TASK OBJECTIVE:
Every line of the material is to be set down exactly as written.

GIVEN DATA:

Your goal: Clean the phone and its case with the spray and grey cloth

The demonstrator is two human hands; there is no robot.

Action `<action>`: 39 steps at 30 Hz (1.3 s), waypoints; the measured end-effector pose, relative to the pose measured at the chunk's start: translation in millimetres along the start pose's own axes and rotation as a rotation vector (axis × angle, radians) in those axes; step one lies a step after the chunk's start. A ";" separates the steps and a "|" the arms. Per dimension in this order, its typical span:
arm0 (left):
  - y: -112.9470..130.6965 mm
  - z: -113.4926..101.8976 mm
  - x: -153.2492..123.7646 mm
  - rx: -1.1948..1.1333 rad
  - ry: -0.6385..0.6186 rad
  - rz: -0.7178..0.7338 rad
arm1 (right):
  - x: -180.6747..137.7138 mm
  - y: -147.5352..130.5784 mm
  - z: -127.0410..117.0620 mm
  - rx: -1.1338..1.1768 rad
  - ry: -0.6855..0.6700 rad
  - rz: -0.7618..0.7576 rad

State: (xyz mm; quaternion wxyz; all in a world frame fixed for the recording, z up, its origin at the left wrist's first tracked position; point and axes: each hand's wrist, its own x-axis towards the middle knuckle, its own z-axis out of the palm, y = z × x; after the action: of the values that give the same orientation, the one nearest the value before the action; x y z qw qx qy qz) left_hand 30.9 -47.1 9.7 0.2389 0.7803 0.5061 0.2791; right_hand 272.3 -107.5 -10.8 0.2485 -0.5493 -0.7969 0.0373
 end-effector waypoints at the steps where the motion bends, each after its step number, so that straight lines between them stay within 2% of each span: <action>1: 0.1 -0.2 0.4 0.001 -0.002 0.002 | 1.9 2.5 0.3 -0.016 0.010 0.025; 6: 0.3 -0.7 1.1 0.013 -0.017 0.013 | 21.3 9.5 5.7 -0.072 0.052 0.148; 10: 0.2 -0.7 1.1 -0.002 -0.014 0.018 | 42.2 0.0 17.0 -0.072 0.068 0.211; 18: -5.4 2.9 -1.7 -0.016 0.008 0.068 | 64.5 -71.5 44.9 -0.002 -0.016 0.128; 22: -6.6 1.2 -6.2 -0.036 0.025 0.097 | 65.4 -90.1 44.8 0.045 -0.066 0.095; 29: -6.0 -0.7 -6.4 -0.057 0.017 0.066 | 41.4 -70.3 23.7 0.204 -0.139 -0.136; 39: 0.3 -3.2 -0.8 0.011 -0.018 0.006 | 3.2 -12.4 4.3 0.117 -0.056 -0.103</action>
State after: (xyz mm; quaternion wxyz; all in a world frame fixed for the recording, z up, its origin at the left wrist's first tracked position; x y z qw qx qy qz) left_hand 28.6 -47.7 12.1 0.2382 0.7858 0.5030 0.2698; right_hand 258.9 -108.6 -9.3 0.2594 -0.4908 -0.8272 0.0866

YOUR SOLUTION:
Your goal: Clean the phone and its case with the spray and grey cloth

The demonstrator is two human hands; there is no robot.

Action `<action>`: 39 steps at 30 Hz (1.3 s), waypoints; the measured end-effector pose, relative to the pose measured at the chunk's start: translation in millimetres along the start pose's own axes and rotation as a rotation vector (axis × angle, radians) in those axes; step one lies a step after the chunk's start. A ";" separates the steps and a "|" the arms. Per dimension in this order, its typical span:
arm0 (left):
  - y: -112.9470..130.6965 mm
  - z: -113.4926..101.8976 mm
  - x: -153.2492..123.7646 mm
  - rx: -1.1948..1.1333 rad
  - ry: -0.6385..0.6186 rad
  - rz: -0.7178..0.7338 rad
arm1 (right):
  - x: -180.6747..137.7138 mm
  - y: -147.5352..130.5784 mm
  - z: -127.0410..117.0620 mm
  - rx: -1.1338..1.1768 rad
  - ry: -0.6855..0.6700 rad
  - rz: -0.7618..0.7576 rad

State: (xyz mm; quaternion wxyz; all in a world frame fixed for the recording, z up, its origin at the left wrist's first tracked position; point and axes: each hand's wrist, its own x-axis towards the middle knuckle, its own z-axis out of the palm, y = z × x; after the action: of the values that give the same orientation, the one nearest the value before the action; x y z qw qx qy qz) left_hand 30.9 -47.1 9.7 0.2389 0.7803 0.5061 0.2791; right_hand 272.3 -107.5 -10.8 0.2485 -0.5493 -0.7969 0.0373
 end-effector waypoints at the steps where the motion bends, each after its step number, so that straight lines between them stay within 2% of each span: <action>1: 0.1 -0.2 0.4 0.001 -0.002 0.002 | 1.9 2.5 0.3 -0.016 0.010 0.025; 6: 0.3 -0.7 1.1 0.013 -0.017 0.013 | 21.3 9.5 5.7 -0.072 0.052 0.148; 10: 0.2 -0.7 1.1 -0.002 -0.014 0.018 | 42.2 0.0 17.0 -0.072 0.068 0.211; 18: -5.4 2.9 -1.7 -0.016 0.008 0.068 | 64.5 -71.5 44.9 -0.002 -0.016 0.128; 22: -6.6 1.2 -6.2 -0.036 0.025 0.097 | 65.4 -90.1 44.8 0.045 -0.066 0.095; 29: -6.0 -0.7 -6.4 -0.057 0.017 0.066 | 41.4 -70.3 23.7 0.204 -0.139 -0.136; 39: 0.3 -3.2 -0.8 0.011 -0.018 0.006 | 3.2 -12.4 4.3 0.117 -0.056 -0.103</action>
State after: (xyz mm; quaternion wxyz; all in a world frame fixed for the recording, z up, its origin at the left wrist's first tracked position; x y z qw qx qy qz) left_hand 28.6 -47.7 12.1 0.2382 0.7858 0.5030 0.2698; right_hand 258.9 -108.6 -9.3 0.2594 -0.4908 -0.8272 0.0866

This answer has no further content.